>>>>

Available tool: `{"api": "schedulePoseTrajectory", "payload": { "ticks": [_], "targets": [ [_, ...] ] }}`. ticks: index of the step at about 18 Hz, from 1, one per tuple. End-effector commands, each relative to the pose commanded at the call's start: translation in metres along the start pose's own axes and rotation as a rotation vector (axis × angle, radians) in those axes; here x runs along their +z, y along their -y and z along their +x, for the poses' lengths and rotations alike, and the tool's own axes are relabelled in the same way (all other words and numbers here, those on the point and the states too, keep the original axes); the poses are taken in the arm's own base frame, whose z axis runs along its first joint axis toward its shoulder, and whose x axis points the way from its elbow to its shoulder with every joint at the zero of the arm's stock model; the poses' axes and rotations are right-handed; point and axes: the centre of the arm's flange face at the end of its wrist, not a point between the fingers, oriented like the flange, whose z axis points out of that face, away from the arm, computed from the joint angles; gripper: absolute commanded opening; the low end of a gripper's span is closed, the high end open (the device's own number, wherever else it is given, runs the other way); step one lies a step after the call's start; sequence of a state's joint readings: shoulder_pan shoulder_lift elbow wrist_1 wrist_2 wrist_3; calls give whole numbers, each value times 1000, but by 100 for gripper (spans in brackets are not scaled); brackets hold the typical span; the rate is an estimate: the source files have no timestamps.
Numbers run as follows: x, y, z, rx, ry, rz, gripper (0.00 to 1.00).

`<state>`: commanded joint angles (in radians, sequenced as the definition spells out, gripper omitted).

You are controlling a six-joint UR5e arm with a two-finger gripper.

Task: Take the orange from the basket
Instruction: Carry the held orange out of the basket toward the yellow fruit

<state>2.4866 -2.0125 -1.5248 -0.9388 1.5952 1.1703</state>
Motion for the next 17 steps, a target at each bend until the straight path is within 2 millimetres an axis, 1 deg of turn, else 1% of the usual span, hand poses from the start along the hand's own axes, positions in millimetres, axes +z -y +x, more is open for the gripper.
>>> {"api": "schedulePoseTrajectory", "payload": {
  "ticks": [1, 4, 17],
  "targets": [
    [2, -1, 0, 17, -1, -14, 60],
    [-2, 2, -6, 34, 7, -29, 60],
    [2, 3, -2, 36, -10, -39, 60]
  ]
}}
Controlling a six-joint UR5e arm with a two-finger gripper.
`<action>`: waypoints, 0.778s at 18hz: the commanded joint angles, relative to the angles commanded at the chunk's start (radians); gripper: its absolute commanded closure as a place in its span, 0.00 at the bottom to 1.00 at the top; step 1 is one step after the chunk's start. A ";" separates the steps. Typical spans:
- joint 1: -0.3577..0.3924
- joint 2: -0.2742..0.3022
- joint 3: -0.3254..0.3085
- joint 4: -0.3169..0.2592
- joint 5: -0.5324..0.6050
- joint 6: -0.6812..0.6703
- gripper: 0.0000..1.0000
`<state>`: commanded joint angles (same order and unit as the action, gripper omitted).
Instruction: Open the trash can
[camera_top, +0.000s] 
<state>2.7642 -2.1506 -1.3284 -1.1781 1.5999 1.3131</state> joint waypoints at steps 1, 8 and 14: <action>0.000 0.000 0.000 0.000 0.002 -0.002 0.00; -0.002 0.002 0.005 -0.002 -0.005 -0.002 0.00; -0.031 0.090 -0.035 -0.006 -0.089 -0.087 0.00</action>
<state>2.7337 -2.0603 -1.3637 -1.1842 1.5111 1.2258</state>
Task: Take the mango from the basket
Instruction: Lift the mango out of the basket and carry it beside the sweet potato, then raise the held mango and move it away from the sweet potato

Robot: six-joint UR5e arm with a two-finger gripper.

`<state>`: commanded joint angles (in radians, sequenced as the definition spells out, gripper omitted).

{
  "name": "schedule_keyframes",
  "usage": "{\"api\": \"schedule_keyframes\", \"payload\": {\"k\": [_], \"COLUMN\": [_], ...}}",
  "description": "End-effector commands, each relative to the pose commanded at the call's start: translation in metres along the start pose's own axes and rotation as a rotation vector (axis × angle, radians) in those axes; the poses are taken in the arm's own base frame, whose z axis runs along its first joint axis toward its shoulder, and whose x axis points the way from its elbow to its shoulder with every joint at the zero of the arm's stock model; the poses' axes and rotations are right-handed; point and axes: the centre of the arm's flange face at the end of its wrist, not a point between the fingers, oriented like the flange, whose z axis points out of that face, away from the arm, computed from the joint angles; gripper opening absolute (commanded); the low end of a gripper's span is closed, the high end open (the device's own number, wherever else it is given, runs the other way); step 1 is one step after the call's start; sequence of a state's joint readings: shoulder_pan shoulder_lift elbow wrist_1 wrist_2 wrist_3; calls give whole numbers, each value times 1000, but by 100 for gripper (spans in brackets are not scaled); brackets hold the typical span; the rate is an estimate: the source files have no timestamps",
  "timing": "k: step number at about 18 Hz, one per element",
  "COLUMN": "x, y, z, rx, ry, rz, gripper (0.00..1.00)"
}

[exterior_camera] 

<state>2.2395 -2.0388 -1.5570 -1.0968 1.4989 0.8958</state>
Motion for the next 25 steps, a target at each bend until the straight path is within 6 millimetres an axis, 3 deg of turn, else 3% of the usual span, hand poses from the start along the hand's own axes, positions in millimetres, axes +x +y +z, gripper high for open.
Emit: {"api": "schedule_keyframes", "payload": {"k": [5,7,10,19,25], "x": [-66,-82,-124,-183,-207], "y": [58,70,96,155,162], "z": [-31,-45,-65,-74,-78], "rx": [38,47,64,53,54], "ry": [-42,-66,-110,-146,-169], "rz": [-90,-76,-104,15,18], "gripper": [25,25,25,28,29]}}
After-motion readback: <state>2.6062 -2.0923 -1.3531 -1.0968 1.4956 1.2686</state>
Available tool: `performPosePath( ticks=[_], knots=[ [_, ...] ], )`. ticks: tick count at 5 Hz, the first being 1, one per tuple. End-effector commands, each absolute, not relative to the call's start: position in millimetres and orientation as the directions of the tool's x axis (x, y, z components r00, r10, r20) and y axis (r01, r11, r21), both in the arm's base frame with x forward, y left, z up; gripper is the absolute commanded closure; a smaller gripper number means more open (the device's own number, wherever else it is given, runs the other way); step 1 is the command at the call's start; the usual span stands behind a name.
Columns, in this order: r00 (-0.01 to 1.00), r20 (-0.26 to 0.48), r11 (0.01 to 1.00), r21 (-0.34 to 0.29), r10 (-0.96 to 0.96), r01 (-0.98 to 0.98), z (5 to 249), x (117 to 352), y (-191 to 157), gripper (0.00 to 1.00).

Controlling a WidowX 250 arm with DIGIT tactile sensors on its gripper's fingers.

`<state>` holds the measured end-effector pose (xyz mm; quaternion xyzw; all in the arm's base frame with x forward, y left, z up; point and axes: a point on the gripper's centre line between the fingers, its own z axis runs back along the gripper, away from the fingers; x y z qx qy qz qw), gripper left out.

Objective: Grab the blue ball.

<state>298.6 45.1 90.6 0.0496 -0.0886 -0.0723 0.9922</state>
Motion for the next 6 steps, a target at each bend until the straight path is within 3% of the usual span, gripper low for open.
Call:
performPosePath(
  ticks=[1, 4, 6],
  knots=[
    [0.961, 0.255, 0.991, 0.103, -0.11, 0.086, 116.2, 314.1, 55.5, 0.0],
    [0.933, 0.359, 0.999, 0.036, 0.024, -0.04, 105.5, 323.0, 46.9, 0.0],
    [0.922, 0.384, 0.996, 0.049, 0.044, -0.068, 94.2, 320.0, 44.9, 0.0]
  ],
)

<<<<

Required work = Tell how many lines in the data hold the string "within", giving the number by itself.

Result = 3